Obviously, there are photons passing through the wormhole in the case of a thin dust region $\left|R\right|⩽R_{*}$. However, as follows from the numerical estimates in Table 1, the case of a thin dust region is of little interest. As noted in the section above, the model is traversable with ${\tau }_0\left(R\right)=0$ ($A=0$). The value $A=2\pi b$ corresponds to the case where the wormhole and the whole universe collapse simultaneously. It is quite similar to the case $A=0$, and differs only by the direction of motion; in this case, the wormhole region is always traversable, at least for photons starting at times sufficiently close to the collapse time. Due to the continuity of the equations, the traversability is also expected for A close enough to zero or $2\pi b$.

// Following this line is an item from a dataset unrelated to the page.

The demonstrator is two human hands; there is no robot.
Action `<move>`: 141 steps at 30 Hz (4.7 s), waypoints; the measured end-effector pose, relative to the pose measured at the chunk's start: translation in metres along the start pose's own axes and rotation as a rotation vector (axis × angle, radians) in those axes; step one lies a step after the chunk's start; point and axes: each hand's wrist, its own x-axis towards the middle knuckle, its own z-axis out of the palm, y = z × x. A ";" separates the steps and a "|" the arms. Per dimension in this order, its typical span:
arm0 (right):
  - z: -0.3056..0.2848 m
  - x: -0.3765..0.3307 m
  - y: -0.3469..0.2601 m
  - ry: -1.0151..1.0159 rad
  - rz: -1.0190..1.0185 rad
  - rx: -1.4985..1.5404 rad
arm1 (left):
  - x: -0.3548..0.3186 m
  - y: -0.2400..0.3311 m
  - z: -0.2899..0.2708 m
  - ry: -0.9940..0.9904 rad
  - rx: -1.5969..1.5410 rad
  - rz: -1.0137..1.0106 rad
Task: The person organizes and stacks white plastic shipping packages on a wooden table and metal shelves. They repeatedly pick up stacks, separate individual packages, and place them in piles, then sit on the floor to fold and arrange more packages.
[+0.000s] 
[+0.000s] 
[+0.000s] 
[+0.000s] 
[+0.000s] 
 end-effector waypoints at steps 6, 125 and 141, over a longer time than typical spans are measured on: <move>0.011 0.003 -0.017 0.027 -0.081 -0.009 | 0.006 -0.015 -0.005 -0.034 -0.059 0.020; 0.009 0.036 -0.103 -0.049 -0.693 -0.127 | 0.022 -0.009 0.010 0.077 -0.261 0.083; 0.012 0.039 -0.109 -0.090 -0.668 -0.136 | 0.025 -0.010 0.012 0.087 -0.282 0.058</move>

The results of our numerical analysis are shown in Figure 7 for the case $k=0.1$, $A=2\pi b/3$ in two versions. The throat emerges and collapses at some intermediate times during the universe evolution since the parameter A significantly differs from its minimum ($A=0$) and maximum ($A=2\pi b$) values. Figure 7a corresponds to small enough $R_{*}=1$; in this case the results are qualitatively similar and more suitable for illustration.

Figure 7b is obtained for values more consistent with cosmic scales, namely $b=3$ pc, $r_{*}=3.5$ Mpc, $R_{*}=937$. The inset in the right panel illustrates the behavior of the trajectories on a larger scale. In this case, there are no geodesics passing through the whole wormhole area $\left|R\right|⩽R_{*}$. However, the throat is halfway traversable; photons from the universe $R<0$ can get into the region $R>R_{*}$ if they are emitted close enough to the throat. The trajectories are shown in blue for photons passing through the throat and reaching $R=-R_{*}$ or $R=R_{*}$; the green color shows trajectories passing through the throat but not leaving the wormhole area.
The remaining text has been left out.